Thadchanamoorthy V, Dayasiri Kavinda
Honorary Consultant Paediatrician & Senior Lecturer, Clinical Science Department, Faculty of Health Care Sciences, Eastern University, Sri Lanka.
Consultant Paediatrician, Base Hospital, Mahaoya, Sri Lanka.
Respir Med Case Rep. 2020 Sep 16;31:101229. doi: 10.1016/j.rmcr.2020.101229. eCollection 2020.

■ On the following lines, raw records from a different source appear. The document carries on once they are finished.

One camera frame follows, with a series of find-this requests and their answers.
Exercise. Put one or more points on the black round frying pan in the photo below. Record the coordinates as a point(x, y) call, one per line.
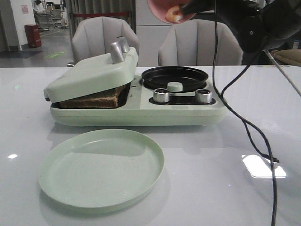
point(190, 78)

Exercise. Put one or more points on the right beige chair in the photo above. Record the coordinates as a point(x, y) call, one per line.
point(194, 42)

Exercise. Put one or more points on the pink bowl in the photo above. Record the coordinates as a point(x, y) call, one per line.
point(159, 9)

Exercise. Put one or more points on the right silver knob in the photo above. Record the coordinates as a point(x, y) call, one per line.
point(203, 96)

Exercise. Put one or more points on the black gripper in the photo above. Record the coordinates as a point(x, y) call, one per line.
point(243, 17)

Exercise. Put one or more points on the silver knob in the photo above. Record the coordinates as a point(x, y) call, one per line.
point(161, 95)
point(203, 96)

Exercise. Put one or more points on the grey curtain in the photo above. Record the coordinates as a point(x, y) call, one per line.
point(100, 6)

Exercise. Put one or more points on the shrimp pieces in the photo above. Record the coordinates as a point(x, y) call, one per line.
point(174, 15)

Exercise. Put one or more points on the red bin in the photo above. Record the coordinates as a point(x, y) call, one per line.
point(32, 35)

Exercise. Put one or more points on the left silver knob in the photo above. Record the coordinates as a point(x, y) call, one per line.
point(161, 95)

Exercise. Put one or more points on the green breakfast maker base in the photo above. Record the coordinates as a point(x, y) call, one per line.
point(140, 110)

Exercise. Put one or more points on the beige cushion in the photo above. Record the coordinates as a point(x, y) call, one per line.
point(288, 56)

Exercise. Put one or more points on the beige chair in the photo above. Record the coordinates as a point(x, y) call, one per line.
point(93, 36)
point(194, 42)

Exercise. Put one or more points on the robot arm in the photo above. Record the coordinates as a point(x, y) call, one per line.
point(281, 19)

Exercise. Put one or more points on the white refrigerator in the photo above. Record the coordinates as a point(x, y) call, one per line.
point(150, 32)

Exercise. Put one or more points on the light green plate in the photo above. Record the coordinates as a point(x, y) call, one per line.
point(104, 170)

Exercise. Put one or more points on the left beige chair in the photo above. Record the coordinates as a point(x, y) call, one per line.
point(93, 36)

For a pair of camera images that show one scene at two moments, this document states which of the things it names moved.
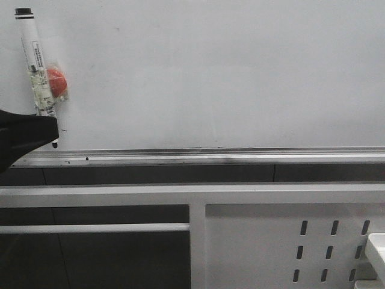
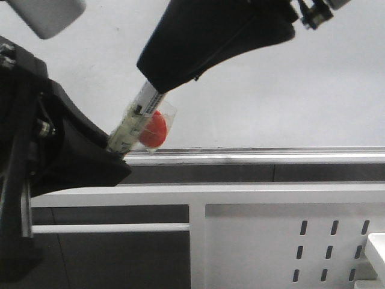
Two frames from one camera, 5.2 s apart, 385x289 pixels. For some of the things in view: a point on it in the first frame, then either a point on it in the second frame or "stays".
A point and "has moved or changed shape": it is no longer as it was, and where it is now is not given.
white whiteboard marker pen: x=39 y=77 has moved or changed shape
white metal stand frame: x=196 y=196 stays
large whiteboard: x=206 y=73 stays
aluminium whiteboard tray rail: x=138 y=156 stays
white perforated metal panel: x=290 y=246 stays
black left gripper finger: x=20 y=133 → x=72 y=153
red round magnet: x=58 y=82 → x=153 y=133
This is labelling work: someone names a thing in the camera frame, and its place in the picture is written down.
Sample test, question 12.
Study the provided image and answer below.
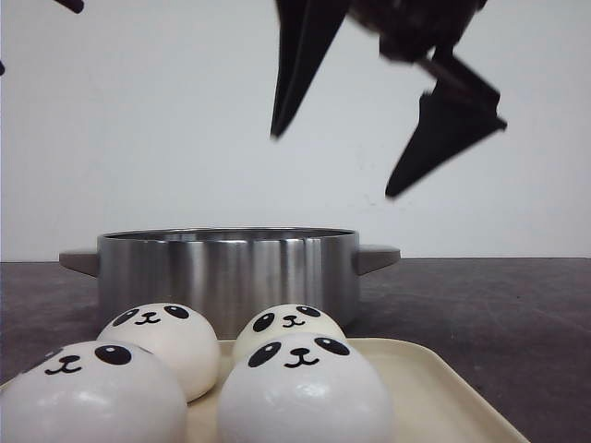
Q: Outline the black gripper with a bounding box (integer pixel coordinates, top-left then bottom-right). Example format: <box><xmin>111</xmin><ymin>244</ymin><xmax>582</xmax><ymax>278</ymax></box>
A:
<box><xmin>271</xmin><ymin>0</ymin><xmax>507</xmax><ymax>198</ymax></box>

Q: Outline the stainless steel pot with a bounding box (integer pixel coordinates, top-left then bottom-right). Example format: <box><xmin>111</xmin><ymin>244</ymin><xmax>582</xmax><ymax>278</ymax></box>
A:
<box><xmin>59</xmin><ymin>227</ymin><xmax>401</xmax><ymax>339</ymax></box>

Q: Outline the panda bun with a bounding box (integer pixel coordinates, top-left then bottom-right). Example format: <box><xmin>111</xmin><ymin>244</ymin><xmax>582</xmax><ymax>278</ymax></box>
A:
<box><xmin>232</xmin><ymin>304</ymin><xmax>345</xmax><ymax>364</ymax></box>
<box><xmin>217</xmin><ymin>333</ymin><xmax>395</xmax><ymax>442</ymax></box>
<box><xmin>98</xmin><ymin>303</ymin><xmax>221</xmax><ymax>401</ymax></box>
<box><xmin>1</xmin><ymin>341</ymin><xmax>187</xmax><ymax>442</ymax></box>

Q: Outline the cream plastic tray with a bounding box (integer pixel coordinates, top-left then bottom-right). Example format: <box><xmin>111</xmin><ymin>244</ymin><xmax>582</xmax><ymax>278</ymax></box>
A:
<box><xmin>184</xmin><ymin>339</ymin><xmax>521</xmax><ymax>442</ymax></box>

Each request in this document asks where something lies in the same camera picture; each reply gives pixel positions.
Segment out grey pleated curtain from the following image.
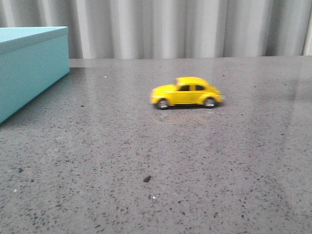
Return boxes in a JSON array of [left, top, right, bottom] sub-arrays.
[[0, 0, 312, 59]]

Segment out small black debris piece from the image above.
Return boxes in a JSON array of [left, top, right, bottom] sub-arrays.
[[143, 175, 151, 182]]

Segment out light blue box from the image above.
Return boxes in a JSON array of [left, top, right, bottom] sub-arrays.
[[0, 26, 70, 122]]

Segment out yellow toy beetle car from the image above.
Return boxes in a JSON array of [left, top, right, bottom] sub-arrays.
[[150, 77, 223, 110]]

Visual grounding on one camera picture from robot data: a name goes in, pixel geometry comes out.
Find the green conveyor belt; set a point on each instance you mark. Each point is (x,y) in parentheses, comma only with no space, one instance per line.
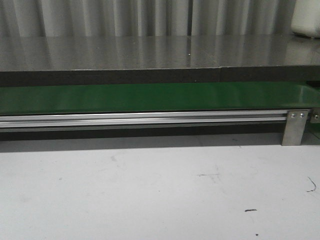
(156,97)

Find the dark stone counter slab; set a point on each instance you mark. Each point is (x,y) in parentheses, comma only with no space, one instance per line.
(78,60)

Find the right dark roller end plate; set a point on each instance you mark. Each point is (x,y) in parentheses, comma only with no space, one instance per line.
(315,115)

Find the grey curtain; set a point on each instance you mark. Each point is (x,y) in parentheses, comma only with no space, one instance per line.
(91,18)

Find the white appliance on counter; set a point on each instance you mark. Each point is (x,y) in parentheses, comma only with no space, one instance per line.
(306,18)

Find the aluminium conveyor side rail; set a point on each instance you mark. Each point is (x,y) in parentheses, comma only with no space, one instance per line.
(146,118)

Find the right steel support bracket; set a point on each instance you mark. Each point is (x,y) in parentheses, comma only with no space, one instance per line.
(294,127)

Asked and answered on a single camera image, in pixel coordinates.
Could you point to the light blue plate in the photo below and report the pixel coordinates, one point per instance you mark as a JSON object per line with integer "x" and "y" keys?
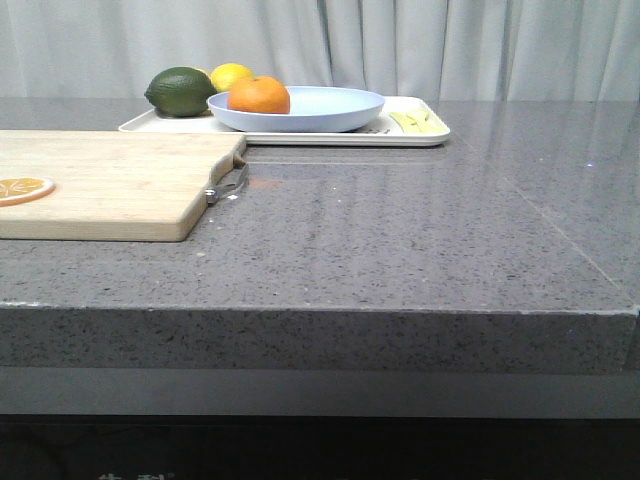
{"x": 313, "y": 109}

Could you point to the orange fruit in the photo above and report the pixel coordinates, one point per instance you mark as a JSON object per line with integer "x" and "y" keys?
{"x": 259, "y": 94}

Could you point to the cream white tray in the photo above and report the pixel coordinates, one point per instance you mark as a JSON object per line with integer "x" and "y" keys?
{"x": 383, "y": 131}

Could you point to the yellow lemon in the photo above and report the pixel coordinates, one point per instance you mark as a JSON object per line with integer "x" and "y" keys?
{"x": 224, "y": 76}

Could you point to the green lime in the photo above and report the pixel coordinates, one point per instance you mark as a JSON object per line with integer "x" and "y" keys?
{"x": 180, "y": 91}

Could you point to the wooden cutting board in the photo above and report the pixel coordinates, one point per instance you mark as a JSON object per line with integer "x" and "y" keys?
{"x": 114, "y": 186}

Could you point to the orange slice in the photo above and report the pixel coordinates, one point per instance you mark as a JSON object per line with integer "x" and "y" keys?
{"x": 19, "y": 190}

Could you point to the white curtain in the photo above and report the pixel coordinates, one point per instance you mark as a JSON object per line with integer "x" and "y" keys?
{"x": 436, "y": 50}

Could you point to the metal cutting board handle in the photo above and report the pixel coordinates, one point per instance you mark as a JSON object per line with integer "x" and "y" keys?
{"x": 229, "y": 183}

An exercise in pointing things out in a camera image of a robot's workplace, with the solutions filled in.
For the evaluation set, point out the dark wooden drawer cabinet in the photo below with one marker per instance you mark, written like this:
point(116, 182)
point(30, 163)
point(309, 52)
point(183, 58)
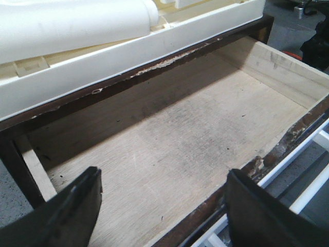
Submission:
point(22, 124)

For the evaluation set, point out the cream plastic tray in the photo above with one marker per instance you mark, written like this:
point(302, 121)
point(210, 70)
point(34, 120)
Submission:
point(31, 82)

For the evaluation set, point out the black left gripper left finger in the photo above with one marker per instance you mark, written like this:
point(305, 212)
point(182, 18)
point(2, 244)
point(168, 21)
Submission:
point(67, 219)

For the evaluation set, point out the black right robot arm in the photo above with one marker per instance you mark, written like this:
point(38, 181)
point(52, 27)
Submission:
point(315, 50)

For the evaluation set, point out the wooden drawer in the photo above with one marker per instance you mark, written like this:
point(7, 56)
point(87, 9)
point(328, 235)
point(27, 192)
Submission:
point(165, 145)

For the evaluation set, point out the white padded roll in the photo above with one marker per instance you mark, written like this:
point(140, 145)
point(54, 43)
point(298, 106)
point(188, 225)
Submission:
point(35, 28)

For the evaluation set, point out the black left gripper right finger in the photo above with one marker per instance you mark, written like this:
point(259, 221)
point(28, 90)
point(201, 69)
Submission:
point(255, 218)

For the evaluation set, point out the white drawer handle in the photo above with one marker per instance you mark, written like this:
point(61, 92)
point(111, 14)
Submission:
point(300, 181)

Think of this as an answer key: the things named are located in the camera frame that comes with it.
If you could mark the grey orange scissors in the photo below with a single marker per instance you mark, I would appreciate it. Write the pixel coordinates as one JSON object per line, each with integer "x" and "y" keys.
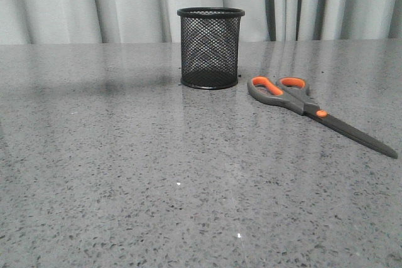
{"x": 292, "y": 93}

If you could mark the black mesh pen cup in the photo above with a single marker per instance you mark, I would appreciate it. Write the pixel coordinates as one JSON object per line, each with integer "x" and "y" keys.
{"x": 209, "y": 46}

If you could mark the grey curtain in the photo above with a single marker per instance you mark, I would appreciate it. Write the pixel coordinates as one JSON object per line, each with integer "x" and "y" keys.
{"x": 151, "y": 21}

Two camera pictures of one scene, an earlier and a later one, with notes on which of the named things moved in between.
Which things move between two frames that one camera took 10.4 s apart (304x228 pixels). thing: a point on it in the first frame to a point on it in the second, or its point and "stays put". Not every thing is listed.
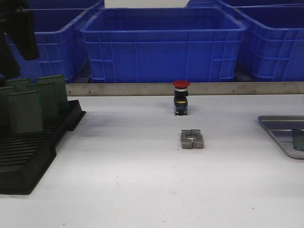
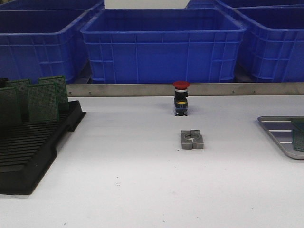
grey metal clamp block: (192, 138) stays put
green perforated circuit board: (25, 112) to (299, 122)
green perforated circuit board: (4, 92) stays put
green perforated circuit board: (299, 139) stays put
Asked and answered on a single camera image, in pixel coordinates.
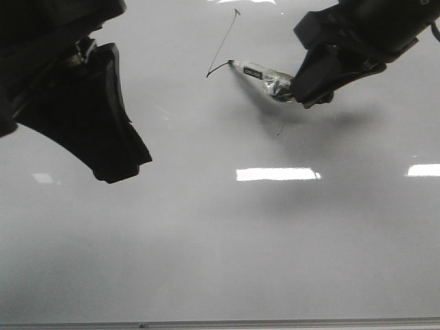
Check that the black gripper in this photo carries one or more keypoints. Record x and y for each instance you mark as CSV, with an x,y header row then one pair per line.
x,y
383,30
83,111

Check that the white whiteboard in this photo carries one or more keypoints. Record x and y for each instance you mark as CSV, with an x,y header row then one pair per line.
x,y
250,209

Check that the taped whiteboard marker pen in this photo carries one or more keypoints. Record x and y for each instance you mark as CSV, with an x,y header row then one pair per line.
x,y
276,84

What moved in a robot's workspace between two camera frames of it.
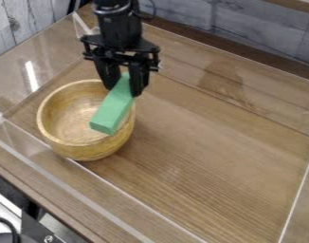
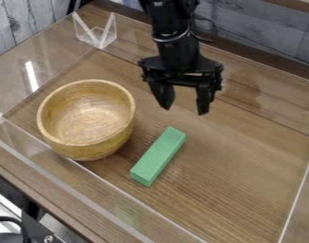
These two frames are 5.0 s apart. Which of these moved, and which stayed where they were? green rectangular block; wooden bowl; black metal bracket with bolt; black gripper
Moved: green rectangular block; black gripper
Stayed: wooden bowl; black metal bracket with bolt
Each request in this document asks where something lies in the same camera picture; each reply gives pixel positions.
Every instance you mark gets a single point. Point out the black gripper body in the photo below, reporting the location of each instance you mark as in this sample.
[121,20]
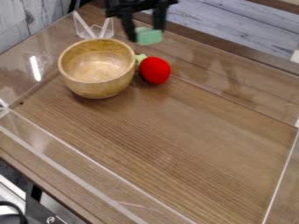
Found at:
[114,6]

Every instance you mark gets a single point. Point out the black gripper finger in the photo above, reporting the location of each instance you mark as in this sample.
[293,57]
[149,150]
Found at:
[159,16]
[129,25]

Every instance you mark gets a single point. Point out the green rectangular block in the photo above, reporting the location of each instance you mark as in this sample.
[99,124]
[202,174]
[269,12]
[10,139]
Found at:
[149,36]

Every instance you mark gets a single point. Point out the brown wooden bowl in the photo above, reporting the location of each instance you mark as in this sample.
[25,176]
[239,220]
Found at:
[98,67]

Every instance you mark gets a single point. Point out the red plush strawberry toy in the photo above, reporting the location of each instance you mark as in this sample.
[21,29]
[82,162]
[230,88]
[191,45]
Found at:
[154,69]

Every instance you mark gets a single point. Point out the clear acrylic corner bracket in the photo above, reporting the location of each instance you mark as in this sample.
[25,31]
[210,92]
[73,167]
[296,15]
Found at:
[94,31]

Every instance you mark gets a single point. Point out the clear acrylic tray wall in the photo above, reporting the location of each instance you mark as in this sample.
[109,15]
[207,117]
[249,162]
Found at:
[85,185]

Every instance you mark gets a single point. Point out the black table leg bracket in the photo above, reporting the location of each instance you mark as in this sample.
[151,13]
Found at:
[38,214]

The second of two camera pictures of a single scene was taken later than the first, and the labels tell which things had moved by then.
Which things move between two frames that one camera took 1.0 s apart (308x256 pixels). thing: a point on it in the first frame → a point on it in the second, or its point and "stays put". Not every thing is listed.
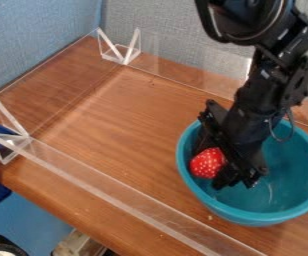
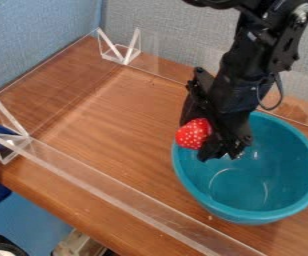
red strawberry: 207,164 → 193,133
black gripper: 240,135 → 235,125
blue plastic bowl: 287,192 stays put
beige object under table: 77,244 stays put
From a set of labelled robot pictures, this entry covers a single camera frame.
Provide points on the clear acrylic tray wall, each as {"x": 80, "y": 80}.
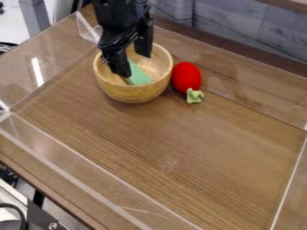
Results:
{"x": 164, "y": 165}

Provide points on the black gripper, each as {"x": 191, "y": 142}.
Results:
{"x": 127, "y": 25}

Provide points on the red plush strawberry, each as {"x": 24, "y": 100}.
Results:
{"x": 186, "y": 80}

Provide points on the black table leg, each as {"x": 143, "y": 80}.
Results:
{"x": 37, "y": 199}

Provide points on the clear acrylic corner bracket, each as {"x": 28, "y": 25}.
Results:
{"x": 88, "y": 33}

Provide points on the green rectangular stick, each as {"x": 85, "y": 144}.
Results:
{"x": 135, "y": 75}

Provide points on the brown wooden bowl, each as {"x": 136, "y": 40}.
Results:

Tuberculosis in infants although less common compared to older children and adults, is associated with a high risk for milliary tuberculosis, tuberculosis meningitis and overall higher mortality. Lung abscess commonly presents following severe community acquired bacterial infections and is extremely rare in infants with tuberculosis. This report presents the case of a 10-month-old infant who had an unusual presentation of pulmonary tuberculosis with no cough, poor growth or documented temperature >38 C despite extensive right lung involvement with lung abscess formation and pleural effusions. Inflammatory markers were minimally deranged. The diagnosis of pulmonary tuberculosis was confirmed based on positive tuberculosis polymerase chain reaction test. The child made a successful clinical and radiological recovery upon completion of anti-tuberculosis drug regimen for six months. This report brings to light that it is crucial for clinicians to have a high index of suspicion of tuberculosis irrespective of age of the patient, presenting symptoms and low prevalence since delayed diagnosis of tuberculosis in infants is associated with poor outcomes.
婴儿结核病虽然与大龄儿童和成人相比不太常见,但与粟粒性肺结核、结核性脑膜炎的高风险以及总体较高的死亡率相关。肺脓肿通常在严重的社区获得性细菌感染后出现,在患结核病的婴儿中极为罕见。本报告介绍了一名10个月大婴儿的病例,该婴儿患有不寻常的肺结核表现,尽管右肺广泛受累并形成肺脓肿和胸腔积液,但无咳嗽、生长发育不良或体温记录>38℃。炎症标志物仅有轻微紊乱。基于结核聚合酶链反应试验阳性确诊为肺结核。患儿在完成六个月的抗结核药物治疗后临床和影像学恢复良好。本报告揭示,临床医生无论患者年龄、呈现的症状以及低患病率如何,都必须对结核病保持高度怀疑指数,这至关重要,因为婴儿结核病的延迟诊断与不良预后相关。